Wednesday, 3 November 2010

Not Rocket Science....?

Have you ever watched an adult build a LEGO set ? I don't mean an AFOL, who's been building LEGO for decades, I mean an adult who has never previously built a LEGO set. You should try - it's fascinating !

I recently bought LEGO sets as cheeky presents for a couple of people I know well, and I was present when they built them. It was, to be honest, an eye-opener. Both sets were pretty small and simple, with only a couple of pieces to be added at each building step, no Technic elements and no issues of colour discrimination in the instruction leaflets. And yet they found it surprisingly difficult. I constantly had to fight the urge to intervene. Just to be clear, neither individual is in any way intellectually challenged, nor especially clumsy, which made their struggles all the more surprising.

                Set 7634 Tractor - clearly not as simple as it looks....

This experience really drove home to me the extent to which experienced LEGO builders develop skills which they take for granted, but which apparently don't exactly come naturally and which evolve with 'practice'. Key is the ability to quickly recognise pieces, predominantly by sight, but also to some extent by touch. Watching the uninitiated struggle to identify pieces which I would consider to be pretty basic and 'obvious' was initially a bit shocking, but on reflection, why should the non-LEGO builder easily recognise them ? It's different for me - I've spent decades looking at pieces of LEGO from every imaginable angle. I also must have held some of these pieces in my hands literally tens of thousands of times and can probably now identify the vast majority by touch alone. But for the inexperienced builder, some LEGO pieces must be akin to alien objects, never before seen, and only very subtly different to scores of other pieces. It's really no wonder they struggled.

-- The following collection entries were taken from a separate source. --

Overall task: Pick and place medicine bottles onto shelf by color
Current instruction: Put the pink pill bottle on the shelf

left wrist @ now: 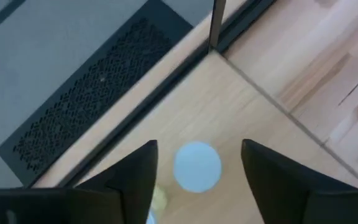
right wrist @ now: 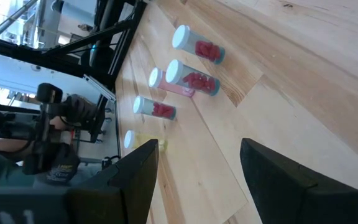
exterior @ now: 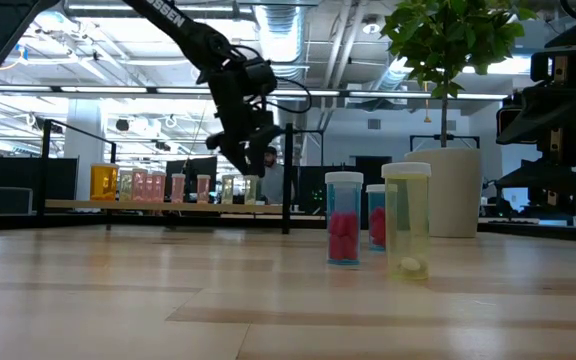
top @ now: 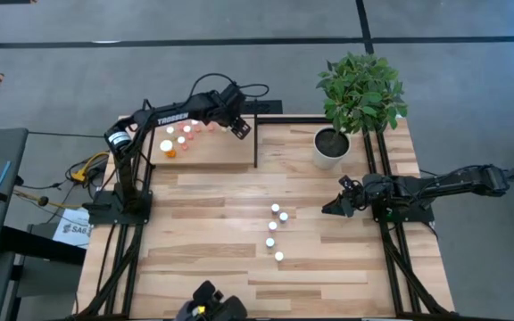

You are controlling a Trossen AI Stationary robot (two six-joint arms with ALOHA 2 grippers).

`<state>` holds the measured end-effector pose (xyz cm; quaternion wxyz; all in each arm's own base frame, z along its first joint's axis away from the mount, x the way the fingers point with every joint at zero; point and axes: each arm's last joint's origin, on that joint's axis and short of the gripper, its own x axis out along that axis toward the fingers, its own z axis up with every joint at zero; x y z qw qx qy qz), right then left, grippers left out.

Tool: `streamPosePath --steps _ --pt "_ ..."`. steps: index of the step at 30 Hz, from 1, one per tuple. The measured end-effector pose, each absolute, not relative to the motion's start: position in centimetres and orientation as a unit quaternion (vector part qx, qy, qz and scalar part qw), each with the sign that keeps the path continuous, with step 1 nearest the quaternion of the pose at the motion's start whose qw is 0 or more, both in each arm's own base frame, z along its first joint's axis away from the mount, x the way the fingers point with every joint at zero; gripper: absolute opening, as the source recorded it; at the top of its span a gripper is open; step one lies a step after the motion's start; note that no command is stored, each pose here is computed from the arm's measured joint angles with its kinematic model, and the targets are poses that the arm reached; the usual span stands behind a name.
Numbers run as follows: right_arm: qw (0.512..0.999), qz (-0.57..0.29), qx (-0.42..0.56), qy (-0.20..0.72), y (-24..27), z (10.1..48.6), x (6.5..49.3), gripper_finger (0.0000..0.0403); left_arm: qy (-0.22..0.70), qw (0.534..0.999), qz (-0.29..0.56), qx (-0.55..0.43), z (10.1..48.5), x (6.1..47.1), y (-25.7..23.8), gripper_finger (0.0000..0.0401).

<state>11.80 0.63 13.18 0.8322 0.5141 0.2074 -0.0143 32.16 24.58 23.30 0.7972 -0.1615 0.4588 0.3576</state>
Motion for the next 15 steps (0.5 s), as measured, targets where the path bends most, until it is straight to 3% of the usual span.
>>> streamPosePath --steps 8,15 --pt "0.832 -0.014 0.514 0.207 0.6 13.2 11.8 0.0249 0.463 0.793 0.364 -0.158 26.4 32.3 24.7 0.0275" --pt "0.832 -0.014 0.514 0.207 0.6 13.2 11.8 0.0249 0.476 0.777 0.368 -0.188 29.5 32.0 24.0 0.0293"
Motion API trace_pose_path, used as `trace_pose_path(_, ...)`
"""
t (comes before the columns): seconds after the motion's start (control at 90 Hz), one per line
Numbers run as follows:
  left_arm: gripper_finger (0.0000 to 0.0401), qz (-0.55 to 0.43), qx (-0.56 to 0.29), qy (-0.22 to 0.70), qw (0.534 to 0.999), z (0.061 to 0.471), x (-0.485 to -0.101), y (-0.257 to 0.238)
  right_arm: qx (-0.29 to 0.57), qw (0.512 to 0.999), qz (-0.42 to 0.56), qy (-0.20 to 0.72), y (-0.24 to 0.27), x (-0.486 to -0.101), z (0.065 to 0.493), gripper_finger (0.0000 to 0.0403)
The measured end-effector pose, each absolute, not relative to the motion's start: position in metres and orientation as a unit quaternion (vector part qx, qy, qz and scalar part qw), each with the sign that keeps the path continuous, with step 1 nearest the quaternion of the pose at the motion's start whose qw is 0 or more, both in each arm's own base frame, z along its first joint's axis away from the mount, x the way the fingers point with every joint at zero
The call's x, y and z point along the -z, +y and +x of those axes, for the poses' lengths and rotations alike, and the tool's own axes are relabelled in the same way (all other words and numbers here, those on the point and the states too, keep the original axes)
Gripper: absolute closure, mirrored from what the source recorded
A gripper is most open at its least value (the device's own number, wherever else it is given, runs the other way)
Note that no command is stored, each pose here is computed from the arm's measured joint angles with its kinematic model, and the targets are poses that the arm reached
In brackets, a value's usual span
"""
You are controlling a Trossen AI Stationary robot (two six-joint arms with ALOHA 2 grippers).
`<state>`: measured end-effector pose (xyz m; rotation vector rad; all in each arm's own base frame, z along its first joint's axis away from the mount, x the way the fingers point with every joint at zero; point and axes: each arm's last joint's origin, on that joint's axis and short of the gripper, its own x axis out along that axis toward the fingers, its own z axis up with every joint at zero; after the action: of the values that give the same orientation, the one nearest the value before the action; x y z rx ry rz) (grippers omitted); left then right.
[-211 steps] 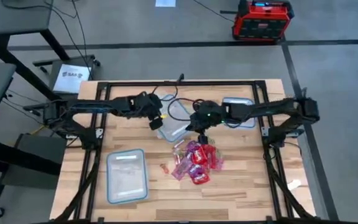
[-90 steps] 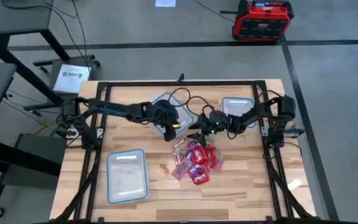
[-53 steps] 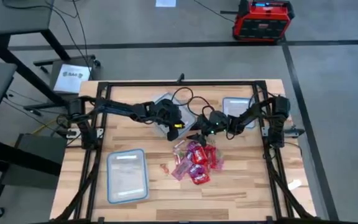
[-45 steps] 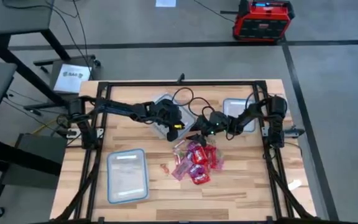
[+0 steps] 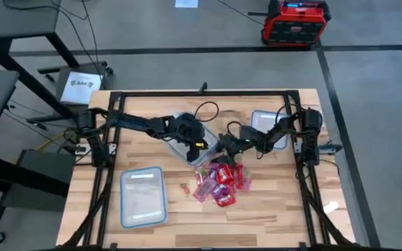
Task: Sort candy
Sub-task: Open the top left transparent bin
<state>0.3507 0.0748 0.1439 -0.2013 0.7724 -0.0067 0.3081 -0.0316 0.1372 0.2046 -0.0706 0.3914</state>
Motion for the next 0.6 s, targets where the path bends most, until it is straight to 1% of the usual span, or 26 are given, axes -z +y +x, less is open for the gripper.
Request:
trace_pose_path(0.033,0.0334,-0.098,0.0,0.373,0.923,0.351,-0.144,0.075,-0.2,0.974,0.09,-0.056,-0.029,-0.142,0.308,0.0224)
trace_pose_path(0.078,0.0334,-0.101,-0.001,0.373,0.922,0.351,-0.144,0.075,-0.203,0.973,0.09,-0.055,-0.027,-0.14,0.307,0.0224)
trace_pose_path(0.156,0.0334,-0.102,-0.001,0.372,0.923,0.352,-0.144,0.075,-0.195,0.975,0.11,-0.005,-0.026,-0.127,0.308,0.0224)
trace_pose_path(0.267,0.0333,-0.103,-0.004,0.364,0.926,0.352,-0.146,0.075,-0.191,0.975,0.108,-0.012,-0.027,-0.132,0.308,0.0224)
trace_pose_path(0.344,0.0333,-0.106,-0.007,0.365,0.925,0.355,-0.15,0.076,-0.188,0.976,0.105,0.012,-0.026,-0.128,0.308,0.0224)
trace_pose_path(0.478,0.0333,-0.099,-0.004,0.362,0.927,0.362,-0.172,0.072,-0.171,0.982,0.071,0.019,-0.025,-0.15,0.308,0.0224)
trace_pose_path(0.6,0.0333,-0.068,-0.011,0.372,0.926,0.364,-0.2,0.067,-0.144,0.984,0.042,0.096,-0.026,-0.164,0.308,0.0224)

And then there's the act of actually fitting the pieces together. Again, I would have assumed that anyone with all their faculties intact could immediately do this with their eyes shut, but clearly not. There was some very real confusion evident with respect to how the pieces should align with each other. Closely related to this was a surprising degree of difficulty in following what looked to my AFOL eyes like very straightforward instructions. On more than one occasion, getting a piece in the right position was seemingly a process of trial and error, rather than the intuitive act of an experienced builder. Following the building instructions in a LEGO set can occasionally be a bit of a nightmare due to poor colour discrimination between black, dark grey and light grey pieces in instruction some booklets, but otherwise I've generally considered LEGO instruction booklets to be a masterpiece of clarity and intelligent design. There were however times when my adult guinea pigs looked at the instructions with the kind of bemusement that I more would have expected if I'd offered them an ancient Sanskrit scroll or a tablet covered with hieroglyphics and asked them to translate.....

LEGO hieroglyphics - care to translate ?
Finally there was a degree of confusion at the discovery of unused pieces when the model was eventually complete; this I could certainly understand, having myself wondered at times whether I'd absent-mindedly missed one or more building steps when faced with a smattering of unused parts at the end of a build. I've come to know, however,  that if the unused pieces are small (i.e. 1x1 round plates, cheese slopes, technic pins or other tiny elements) they're just a gift from the LEGO company in case we lose any of the little bits....

So what became of these newbie builders ? Well, I'm delighted to report that their faltering first steps didn't put them off the joys of LEGO - they've both since aquired further LEGO sets and successfully built them, with more to come I suspect. In fact, given that I've now recruited a couple more potential LEGO addicts, perhaps the company should pay me commission.... In LEGO, of course.